Records excerpted from a collection
++++++

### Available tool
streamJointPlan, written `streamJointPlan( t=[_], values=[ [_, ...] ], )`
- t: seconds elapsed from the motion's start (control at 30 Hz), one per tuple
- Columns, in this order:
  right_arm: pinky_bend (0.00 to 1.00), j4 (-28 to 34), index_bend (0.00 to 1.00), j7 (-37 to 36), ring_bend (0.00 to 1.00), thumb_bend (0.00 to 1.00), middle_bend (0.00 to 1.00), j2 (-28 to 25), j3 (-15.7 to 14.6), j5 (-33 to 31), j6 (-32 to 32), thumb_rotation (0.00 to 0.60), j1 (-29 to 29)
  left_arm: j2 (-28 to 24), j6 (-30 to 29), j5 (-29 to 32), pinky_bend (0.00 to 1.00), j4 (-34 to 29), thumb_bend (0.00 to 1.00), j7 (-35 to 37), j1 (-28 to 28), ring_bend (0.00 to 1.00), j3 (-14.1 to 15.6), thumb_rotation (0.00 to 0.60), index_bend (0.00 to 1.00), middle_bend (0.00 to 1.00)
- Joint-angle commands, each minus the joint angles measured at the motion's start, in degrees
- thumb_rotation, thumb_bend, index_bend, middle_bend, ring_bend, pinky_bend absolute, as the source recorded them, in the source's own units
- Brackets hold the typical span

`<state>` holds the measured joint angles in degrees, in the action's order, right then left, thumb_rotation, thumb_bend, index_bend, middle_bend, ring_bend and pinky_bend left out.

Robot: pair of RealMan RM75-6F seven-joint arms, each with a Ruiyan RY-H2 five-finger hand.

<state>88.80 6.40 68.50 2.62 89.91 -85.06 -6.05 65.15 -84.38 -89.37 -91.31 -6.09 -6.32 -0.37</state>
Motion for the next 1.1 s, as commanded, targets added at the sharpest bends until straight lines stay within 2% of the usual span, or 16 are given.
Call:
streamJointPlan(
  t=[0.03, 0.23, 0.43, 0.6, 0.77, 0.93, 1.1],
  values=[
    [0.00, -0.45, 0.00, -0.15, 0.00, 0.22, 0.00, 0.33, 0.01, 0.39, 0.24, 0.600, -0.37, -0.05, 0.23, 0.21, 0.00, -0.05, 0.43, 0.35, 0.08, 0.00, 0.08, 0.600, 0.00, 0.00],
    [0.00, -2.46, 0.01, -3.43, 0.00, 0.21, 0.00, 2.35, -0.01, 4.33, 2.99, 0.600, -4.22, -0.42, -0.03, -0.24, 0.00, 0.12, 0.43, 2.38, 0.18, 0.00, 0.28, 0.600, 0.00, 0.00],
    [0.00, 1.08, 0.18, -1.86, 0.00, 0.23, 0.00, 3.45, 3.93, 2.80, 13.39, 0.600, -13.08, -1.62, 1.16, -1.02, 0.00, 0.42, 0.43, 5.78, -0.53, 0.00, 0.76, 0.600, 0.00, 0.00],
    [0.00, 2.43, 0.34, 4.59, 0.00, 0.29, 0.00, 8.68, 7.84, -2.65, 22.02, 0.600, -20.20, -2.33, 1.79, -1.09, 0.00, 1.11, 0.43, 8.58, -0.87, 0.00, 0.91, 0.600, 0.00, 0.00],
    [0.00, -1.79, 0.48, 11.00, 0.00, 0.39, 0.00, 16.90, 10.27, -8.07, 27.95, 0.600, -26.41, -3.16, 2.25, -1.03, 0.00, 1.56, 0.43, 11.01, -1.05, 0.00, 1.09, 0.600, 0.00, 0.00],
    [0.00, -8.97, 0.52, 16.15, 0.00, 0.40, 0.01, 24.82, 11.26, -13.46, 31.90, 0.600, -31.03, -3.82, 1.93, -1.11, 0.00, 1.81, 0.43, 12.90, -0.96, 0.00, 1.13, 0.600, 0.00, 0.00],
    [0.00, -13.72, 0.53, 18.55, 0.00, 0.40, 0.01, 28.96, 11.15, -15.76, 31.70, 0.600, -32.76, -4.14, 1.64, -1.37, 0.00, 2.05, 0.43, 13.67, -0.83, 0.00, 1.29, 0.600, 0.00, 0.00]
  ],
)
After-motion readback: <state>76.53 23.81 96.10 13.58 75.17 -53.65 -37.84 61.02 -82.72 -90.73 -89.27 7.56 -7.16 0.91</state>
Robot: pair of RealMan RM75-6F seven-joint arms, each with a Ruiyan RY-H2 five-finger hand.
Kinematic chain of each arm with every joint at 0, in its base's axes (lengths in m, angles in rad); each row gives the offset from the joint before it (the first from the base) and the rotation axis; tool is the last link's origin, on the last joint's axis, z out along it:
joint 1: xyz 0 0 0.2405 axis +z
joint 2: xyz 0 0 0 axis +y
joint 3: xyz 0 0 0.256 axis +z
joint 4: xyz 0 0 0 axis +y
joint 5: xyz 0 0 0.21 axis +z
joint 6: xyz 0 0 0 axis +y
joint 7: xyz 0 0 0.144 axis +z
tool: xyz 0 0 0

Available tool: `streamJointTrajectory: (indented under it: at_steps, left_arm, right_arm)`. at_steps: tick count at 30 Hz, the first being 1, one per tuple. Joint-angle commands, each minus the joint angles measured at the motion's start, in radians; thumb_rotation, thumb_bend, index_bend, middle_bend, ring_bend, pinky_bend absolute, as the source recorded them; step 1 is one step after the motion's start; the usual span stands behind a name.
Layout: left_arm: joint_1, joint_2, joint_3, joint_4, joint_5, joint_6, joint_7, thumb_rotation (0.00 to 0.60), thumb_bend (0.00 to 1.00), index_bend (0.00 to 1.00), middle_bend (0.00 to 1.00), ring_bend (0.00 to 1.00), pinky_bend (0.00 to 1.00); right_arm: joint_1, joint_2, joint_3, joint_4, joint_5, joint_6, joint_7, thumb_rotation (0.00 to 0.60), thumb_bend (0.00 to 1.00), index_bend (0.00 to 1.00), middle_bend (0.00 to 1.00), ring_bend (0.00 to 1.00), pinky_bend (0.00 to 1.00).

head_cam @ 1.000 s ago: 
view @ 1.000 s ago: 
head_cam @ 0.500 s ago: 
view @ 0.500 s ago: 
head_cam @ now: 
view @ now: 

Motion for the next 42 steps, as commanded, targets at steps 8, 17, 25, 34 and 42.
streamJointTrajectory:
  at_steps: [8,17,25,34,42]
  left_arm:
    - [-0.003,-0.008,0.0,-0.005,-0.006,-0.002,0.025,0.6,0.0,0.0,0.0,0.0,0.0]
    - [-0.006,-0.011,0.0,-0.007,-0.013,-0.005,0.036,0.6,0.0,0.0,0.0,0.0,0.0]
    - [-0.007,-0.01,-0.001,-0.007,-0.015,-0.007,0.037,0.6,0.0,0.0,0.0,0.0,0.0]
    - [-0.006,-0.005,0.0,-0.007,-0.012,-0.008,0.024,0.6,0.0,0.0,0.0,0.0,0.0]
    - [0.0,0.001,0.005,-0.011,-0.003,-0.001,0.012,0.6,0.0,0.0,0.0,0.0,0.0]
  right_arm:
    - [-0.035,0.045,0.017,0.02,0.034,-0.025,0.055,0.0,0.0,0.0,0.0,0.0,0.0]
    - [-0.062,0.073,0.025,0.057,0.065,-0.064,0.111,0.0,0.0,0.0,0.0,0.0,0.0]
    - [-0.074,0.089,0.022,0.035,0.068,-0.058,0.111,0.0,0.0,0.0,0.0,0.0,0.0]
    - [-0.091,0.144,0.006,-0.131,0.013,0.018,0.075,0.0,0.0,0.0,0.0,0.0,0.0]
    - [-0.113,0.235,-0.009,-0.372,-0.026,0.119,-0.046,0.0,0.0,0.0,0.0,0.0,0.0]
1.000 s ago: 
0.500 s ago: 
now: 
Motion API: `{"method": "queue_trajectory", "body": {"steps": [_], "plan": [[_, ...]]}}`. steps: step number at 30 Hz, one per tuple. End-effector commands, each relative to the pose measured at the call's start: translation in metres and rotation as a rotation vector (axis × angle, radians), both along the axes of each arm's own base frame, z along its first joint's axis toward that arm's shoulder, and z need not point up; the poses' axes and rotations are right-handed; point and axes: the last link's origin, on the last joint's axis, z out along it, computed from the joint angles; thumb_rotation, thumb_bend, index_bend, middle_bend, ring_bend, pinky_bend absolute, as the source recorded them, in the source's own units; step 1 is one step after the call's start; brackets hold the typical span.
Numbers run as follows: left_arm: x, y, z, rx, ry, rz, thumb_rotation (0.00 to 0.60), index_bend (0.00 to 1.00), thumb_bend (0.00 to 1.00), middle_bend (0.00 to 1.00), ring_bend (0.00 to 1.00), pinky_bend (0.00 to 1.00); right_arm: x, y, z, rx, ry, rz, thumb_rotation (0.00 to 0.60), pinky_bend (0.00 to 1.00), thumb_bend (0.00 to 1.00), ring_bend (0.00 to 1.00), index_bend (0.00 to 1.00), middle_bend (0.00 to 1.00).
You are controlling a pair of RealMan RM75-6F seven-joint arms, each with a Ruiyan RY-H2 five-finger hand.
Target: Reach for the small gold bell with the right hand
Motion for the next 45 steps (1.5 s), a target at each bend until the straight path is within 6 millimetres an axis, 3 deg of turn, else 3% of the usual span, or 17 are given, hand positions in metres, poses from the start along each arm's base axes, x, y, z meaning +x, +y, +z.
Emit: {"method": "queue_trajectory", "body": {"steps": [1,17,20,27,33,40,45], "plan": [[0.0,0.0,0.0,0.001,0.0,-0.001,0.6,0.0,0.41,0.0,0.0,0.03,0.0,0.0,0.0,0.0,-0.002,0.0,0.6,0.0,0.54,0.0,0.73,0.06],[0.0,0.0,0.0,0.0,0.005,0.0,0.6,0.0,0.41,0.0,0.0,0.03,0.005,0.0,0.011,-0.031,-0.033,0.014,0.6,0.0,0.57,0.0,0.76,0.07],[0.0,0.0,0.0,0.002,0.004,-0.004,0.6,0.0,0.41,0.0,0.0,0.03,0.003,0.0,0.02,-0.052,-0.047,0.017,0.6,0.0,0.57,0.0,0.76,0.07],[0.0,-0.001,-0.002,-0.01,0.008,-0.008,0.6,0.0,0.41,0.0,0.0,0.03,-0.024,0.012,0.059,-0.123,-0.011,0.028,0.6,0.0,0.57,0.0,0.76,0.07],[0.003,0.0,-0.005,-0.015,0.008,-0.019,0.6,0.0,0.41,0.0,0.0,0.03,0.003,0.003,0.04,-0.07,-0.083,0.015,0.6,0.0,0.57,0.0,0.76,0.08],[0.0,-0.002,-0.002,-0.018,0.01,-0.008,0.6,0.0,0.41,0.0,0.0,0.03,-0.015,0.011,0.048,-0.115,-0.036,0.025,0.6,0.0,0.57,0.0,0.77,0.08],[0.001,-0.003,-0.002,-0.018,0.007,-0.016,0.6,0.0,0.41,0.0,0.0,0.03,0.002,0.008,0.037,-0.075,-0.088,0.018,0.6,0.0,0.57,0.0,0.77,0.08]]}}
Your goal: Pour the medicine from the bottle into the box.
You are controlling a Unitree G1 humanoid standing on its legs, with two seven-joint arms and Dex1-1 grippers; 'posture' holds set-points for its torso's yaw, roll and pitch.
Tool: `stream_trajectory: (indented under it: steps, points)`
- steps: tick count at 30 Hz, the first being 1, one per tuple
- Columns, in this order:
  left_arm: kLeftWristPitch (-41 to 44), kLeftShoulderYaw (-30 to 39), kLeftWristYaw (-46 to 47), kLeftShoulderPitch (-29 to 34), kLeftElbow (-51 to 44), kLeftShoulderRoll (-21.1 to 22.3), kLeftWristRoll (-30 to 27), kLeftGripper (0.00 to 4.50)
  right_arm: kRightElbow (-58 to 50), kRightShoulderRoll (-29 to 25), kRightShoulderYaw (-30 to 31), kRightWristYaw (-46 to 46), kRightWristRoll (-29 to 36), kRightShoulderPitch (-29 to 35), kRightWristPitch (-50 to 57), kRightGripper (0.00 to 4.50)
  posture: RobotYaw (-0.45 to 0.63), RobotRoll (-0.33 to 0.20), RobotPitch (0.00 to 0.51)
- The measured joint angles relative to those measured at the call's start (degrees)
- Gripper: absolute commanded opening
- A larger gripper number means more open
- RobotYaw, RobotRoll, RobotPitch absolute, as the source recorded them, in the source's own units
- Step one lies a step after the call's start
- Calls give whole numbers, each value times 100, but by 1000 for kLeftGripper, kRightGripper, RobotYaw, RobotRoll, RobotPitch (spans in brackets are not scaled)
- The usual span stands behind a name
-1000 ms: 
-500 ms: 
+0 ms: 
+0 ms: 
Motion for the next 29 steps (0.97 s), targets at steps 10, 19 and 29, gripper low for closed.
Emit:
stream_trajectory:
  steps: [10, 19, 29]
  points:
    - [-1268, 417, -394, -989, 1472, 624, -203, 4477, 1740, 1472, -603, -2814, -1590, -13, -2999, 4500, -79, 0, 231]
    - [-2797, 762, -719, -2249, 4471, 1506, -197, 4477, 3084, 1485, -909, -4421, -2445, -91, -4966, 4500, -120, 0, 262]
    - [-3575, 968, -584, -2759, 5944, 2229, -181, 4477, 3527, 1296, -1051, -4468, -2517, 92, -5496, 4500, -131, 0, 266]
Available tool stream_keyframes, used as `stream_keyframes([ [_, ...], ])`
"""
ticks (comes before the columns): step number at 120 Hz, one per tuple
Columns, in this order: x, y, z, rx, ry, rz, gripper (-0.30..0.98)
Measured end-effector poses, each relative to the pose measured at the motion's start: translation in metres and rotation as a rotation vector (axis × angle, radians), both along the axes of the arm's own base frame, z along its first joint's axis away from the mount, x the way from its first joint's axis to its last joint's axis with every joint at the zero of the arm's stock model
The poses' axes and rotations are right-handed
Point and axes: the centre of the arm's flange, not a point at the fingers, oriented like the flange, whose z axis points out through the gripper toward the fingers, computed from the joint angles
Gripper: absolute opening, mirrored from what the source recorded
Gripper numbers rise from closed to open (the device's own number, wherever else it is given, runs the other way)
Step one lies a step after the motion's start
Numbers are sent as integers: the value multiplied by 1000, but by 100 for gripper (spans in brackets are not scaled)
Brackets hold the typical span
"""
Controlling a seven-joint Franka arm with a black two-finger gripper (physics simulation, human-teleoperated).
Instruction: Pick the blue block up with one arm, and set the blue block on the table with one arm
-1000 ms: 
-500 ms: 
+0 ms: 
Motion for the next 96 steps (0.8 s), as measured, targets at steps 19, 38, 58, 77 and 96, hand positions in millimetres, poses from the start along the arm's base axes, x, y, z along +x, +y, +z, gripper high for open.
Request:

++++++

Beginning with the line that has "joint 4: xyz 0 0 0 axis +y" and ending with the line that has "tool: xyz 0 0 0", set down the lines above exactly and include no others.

> [ANSWER TO THE EXERCISE]
joint 4: xyz 0 0 0 axis +y
joint 5: xyz 0 0 0.21 axis +z
joint 6: xyz 0 0 0 axis +y
joint 7: xyz 0 0 0.144 axis +z
tool: xyz 0 0 0

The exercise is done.